Task brief. Keeping every word the same, return the listing from its first line until the line holding "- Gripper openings" has been returned as well.

Collected data.
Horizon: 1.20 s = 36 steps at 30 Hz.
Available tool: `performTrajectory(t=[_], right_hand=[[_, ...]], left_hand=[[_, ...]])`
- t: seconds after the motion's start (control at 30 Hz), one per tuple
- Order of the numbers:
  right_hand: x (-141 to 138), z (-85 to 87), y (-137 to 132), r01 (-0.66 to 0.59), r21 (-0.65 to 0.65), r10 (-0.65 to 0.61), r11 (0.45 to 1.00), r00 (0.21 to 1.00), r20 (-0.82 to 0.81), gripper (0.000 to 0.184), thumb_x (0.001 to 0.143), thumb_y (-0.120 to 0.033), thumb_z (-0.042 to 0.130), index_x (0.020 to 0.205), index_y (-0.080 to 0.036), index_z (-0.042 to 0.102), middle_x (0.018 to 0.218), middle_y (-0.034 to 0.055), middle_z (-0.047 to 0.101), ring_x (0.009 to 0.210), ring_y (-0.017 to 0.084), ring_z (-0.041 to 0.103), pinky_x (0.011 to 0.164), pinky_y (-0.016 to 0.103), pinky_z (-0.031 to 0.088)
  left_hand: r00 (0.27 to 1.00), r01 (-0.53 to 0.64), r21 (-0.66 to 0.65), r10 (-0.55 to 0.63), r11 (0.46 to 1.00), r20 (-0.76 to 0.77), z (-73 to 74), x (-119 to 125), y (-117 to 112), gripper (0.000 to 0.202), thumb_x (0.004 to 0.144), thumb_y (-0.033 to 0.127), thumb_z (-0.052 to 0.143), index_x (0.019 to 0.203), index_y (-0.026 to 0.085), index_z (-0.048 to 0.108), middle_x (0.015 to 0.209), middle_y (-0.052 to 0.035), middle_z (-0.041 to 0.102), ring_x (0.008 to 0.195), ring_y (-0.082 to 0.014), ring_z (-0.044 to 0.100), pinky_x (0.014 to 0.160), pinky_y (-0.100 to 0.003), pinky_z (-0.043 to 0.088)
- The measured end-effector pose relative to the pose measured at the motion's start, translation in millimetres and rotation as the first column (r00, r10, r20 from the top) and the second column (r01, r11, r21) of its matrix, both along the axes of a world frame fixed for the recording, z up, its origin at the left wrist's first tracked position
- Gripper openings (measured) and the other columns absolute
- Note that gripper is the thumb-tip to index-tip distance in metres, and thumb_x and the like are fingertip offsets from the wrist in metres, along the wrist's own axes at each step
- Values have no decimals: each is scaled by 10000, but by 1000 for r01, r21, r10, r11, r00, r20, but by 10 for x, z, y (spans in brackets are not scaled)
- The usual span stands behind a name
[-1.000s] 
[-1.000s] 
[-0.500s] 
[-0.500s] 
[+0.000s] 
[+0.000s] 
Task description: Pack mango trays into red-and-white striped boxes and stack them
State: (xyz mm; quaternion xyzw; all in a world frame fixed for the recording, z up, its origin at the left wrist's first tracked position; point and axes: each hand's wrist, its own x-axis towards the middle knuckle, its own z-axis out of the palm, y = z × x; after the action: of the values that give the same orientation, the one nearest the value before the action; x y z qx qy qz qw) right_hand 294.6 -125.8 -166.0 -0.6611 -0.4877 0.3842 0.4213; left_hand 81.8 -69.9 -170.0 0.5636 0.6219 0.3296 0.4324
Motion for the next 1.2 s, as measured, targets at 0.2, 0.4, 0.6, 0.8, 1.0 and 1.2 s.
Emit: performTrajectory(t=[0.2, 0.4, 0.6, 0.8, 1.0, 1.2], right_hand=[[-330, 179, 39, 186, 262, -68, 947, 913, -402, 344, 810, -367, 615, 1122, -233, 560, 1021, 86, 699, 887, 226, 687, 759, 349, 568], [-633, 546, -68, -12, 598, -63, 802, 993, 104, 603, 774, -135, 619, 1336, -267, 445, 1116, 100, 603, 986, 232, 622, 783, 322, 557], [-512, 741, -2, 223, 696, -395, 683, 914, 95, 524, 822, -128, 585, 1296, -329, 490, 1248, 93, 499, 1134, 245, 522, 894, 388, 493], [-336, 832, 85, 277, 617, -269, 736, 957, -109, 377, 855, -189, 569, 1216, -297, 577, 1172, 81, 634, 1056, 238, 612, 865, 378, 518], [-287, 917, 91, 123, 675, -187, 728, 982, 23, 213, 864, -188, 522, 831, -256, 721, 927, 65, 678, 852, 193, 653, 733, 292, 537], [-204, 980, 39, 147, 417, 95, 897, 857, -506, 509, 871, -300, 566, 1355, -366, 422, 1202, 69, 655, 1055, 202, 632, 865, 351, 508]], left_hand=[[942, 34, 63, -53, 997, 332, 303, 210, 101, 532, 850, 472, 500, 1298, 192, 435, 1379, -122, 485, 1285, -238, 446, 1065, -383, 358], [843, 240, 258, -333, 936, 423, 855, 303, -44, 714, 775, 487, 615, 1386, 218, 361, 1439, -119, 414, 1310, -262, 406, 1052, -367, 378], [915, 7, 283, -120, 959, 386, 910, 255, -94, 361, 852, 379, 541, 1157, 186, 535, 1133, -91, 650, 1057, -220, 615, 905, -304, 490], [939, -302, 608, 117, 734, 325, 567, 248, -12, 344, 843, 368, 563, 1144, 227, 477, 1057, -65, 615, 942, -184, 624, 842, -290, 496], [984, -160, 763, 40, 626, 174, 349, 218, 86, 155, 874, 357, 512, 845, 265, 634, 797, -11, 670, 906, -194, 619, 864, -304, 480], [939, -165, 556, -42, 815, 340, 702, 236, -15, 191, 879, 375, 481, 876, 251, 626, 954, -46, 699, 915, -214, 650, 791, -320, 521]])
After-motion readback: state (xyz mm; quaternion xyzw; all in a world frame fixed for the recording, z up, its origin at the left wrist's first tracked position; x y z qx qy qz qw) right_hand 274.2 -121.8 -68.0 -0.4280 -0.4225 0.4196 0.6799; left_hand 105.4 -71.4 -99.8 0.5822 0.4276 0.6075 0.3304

Answer for this exercise.
Horizon: 1.20 s = 36 steps at 30 Hz.
Available tool: `performTrajectory(t=[_], right_hand=[[_, ...]], left_hand=[[_, ...]])`
- t: seconds after the motion's start (control at 30 Hz), one per tuple
- Order of the numbers:
  right_hand: x (-141 to 138), z (-85 to 87), y (-137 to 132), r01 (-0.66 to 0.59), r21 (-0.65 to 0.65), r10 (-0.65 to 0.61), r11 (0.45 to 1.00), r00 (0.21 to 1.00), r20 (-0.82 to 0.81), gripper (0.000 to 0.184), thumb_x (0.001 to 0.143), thumb_y (-0.120 to 0.033), thumb_z (-0.042 to 0.130), index_x (0.020 to 0.205), index_y (-0.080 to 0.036), index_z (-0.042 to 0.102), middle_x (0.018 to 0.218), middle_y (-0.034 to 0.055), middle_z (-0.047 to 0.101), ring_x (0.009 to 0.210), ring_y (-0.017 to 0.084), ring_z (-0.041 to 0.103), pinky_x (0.011 to 0.164), pinky_y (-0.016 to 0.103), pinky_z (-0.031 to 0.088)
  left_hand: r00 (0.27 to 1.00), r01 (-0.53 to 0.64), r21 (-0.66 to 0.65), r10 (-0.55 to 0.63), r11 (0.46 to 1.00), r20 (-0.76 to 0.77), z (-73 to 74), x (-119 to 125), y (-117 to 112), gripper (0.000 to 0.202), thumb_x (0.004 to 0.144), thumb_y (-0.033 to 0.127), thumb_z (-0.052 to 0.143), index_x (0.019 to 0.203), index_y (-0.026 to 0.085), index_z (-0.048 to 0.108), middle_x (0.015 to 0.209), middle_y (-0.052 to 0.035), middle_z (-0.041 to 0.102), ring_x (0.008 to 0.195), ring_y (-0.082 to 0.014), ring_z (-0.044 to 0.100), pinky_x (0.014 to 0.160), pinky_y (-0.100 to 0.003), pinky_z (-0.043 to 0.088)
- The measured end-effector pose relative to the pose measured at the motion's start, translation in millimetres and rotation as the first column (r00, r10, r20 from the top) and the second column (r01, r11, r21) of its matrix, both along the axes of a world frame fixed for the recording, z up, its origin at the left wrist's first tracked position
- Gripper openings (measured) and the other columns absolute

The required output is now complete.